• **Required action**: Copy each line in the data that includes the word "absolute".

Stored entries
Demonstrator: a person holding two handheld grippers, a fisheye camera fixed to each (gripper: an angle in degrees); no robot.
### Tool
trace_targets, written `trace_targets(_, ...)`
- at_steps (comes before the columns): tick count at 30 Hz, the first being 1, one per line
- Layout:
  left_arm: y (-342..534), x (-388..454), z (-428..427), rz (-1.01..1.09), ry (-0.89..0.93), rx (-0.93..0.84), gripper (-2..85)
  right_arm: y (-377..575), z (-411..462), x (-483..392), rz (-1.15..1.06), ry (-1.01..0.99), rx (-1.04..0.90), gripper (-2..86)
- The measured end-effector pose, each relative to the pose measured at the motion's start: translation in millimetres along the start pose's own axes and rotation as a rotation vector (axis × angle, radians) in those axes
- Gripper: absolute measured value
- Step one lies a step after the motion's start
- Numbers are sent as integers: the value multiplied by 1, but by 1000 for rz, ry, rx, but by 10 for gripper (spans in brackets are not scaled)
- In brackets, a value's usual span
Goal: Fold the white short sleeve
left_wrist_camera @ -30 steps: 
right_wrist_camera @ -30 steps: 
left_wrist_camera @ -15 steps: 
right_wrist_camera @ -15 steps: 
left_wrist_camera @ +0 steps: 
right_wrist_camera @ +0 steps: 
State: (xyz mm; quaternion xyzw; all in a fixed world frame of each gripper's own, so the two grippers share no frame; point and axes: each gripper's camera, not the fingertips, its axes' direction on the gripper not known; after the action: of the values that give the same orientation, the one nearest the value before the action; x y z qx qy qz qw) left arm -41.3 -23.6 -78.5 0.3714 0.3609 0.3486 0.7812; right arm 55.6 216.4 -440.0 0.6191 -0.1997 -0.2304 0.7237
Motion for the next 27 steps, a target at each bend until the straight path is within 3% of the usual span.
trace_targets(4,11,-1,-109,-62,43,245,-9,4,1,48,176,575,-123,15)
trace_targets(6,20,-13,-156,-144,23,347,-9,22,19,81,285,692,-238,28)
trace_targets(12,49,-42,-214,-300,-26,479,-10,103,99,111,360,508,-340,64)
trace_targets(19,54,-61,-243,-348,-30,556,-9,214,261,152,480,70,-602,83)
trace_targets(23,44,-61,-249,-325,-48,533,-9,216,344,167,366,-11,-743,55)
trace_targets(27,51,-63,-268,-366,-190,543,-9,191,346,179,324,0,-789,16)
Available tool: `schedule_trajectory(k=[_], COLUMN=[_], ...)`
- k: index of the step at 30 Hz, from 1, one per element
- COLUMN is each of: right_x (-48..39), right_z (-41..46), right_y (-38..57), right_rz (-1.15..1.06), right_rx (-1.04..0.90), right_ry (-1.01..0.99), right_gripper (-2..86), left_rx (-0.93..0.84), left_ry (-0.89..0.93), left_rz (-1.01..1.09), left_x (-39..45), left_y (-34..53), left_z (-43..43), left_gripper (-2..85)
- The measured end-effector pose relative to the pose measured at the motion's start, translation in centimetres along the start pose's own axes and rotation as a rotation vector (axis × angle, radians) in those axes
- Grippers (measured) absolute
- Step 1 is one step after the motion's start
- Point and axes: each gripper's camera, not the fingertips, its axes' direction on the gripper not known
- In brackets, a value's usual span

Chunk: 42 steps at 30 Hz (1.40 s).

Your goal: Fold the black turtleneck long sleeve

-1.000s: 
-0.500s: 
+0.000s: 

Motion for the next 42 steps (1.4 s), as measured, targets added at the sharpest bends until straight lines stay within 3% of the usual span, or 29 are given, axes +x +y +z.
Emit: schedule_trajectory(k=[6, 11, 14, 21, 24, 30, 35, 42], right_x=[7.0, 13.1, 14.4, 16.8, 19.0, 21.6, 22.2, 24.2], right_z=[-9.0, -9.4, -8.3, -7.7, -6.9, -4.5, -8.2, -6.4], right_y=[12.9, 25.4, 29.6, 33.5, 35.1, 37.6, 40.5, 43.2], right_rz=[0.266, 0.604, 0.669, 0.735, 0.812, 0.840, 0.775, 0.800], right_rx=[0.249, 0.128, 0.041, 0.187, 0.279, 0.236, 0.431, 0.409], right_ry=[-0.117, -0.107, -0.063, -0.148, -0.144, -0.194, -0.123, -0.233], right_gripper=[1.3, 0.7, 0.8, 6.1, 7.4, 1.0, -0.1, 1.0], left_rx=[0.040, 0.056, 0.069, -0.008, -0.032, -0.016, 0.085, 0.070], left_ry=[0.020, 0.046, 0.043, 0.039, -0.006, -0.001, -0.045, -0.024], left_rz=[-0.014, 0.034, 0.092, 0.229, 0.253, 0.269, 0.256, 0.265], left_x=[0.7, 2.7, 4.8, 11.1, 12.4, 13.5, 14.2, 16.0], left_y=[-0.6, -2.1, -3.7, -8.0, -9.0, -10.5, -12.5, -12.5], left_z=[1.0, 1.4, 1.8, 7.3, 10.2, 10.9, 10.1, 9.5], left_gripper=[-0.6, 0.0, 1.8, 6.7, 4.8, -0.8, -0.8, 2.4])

• **Exercise result**:
- Gripper: absolute measured value
- Grippers (measured) absolute

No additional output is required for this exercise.